Another of ZZ’s lessons comes courtesy of the super-productive German workforce.

“Despite some of the highest wages in the world, strong unions, lots of regulation, Germany has maintained a very powerful manufacturing base, employing millions,” ZZ opined. “It has held in good stead during this economic crisis. Germany’s unemployment rate has actually fallen for the past 15 months straight, an unbelievable record in this economic climate.”

As ZZ narrated the above passage, images of industrious German factory workers flashed on the screen, and were contrasted with the long lines of the unemployed in America. Guess what the American assembly and unemployment lines look like? You are right: By comparison, the German workforce so famous for its industry looked relatively homogeneous.

Still, ZZ hopes to apply efficiencies learned from the German cohort to America’s increasingly third-world, imported, underclass of workers. (“The United States,” we are told, “now ranks 52nd in the world in quality of science and math education.” It used to have “very high levels of performance in math and science.” What happened other than suffocating unionization in education, third-world immigration, and affirmative action?)

As Fareed and his well-to-do, high-achieving (indubitably high IQ) guests conclude, and I paraphrase, opportunities are indeed boundless if somebody has the smarts and the motivation; everybody can be the designer of an iPod or a programmer at Google; this essentially, is not a rarified group. Any one can get to be at “the top end of America.”

ZZ’s smart panel, which can never be called an interest group plumping for government/taxpayer subsidies (no never!), included Eric Schmidt, CEO of Google; Muhtar Kent, chairman and CEO of Coca-Cola; Lou Gerstner, who has run R.J. Reynolds, American Express and IBM; and Klaus Kleinfeld, CEO of Alcoa, the aluminum giant.

All were agreed that laborers are interchangeable in as much as potential is concerned, and if given the right conditions by government.

I have advocated in my writings for “a natural shift from a credit-fueled, consumption-based economy, to one founded on savings, investment and production.”

ZZ favors only a shift from consumption to investment; massive federal-government investment.

6 thoughts on “Zombie Zakaria Has Some “Ideas” For You

  1. mike

    Damn, Ilana, you cut right to the quick.
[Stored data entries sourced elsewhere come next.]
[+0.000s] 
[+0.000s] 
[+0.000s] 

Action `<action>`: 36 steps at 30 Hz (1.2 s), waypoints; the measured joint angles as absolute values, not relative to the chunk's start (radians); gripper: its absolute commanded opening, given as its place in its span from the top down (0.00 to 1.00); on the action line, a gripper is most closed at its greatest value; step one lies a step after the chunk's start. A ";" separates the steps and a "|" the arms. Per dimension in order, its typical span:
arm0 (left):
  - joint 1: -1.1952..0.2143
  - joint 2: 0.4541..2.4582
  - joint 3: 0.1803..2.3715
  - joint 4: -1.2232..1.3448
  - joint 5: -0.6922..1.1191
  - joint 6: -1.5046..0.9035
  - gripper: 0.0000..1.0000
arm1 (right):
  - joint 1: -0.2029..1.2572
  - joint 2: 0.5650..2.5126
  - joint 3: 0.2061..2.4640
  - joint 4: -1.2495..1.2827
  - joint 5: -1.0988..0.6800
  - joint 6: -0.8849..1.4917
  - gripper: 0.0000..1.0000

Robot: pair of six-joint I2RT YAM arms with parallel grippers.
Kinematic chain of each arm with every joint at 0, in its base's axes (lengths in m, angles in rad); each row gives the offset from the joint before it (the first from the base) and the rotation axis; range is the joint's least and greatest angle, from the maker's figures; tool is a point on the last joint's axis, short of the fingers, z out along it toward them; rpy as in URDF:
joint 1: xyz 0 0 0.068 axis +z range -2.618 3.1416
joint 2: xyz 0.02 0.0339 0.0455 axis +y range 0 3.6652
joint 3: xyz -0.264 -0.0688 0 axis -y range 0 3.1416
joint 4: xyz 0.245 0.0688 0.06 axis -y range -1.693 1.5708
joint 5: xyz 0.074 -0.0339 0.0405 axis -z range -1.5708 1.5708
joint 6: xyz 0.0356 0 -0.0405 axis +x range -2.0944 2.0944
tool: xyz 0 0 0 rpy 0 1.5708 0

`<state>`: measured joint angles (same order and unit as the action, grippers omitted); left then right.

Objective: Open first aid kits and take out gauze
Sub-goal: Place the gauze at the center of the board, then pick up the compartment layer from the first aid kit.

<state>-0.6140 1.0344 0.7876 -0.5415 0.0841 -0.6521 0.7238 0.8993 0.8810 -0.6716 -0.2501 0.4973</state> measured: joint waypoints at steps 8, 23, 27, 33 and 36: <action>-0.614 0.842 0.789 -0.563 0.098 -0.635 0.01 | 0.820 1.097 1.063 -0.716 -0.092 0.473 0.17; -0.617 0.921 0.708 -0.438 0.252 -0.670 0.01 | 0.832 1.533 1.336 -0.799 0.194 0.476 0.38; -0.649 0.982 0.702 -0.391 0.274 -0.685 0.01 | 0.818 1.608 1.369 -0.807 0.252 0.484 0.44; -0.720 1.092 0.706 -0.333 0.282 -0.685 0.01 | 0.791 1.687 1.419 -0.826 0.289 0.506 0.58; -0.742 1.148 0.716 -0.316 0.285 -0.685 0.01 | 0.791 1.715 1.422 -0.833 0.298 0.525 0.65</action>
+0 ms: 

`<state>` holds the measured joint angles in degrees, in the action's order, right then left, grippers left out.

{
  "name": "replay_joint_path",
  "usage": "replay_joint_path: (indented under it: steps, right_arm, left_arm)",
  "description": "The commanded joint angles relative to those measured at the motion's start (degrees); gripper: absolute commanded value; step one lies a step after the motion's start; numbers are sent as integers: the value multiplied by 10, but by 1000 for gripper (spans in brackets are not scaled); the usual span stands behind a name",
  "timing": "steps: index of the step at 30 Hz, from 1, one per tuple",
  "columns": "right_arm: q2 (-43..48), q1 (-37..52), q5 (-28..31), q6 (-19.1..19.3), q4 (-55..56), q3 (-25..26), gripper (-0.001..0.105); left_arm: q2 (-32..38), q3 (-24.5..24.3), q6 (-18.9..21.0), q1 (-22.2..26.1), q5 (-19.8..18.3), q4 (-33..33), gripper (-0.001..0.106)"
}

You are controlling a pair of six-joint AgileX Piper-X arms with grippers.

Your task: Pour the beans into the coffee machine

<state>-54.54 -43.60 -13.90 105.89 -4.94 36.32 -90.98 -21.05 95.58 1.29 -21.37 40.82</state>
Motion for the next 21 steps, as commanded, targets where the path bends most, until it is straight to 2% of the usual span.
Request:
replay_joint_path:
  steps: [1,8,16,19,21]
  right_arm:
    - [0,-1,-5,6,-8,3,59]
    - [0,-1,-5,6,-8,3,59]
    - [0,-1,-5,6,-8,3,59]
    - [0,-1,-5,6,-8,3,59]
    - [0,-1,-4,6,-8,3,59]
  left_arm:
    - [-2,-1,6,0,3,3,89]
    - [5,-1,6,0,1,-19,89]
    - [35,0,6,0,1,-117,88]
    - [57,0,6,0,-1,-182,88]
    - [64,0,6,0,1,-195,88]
    “As ZZ narrated the above passage, images of industrious German factory workers flashed on the screen, and were contrasted with the long lines of the unemployed in America. Guess what the American assembly and unemployment lines look like? You are right: By comparison, the German workforce so famous for its industry looked relatively homogeneous.”

    You mean that the German workforce is still German? B-but all of our omniscient economists assured me that no developed economy could prosper without massive third world immigration!!! What happened to all the jobs that Germans simply will not do?

  2. james huggins

    “suffocating unionization in education, third world immigration and affirmitive action.” One could write a very strong article with that line alone.

  3. George Pal

    It’s not that the likes of Fareed Zakaria and Thomas Friedman constantly arrive at the same idée fixe that’s remarkable; it’s that so many of them can fill their sails with their own wind to get there.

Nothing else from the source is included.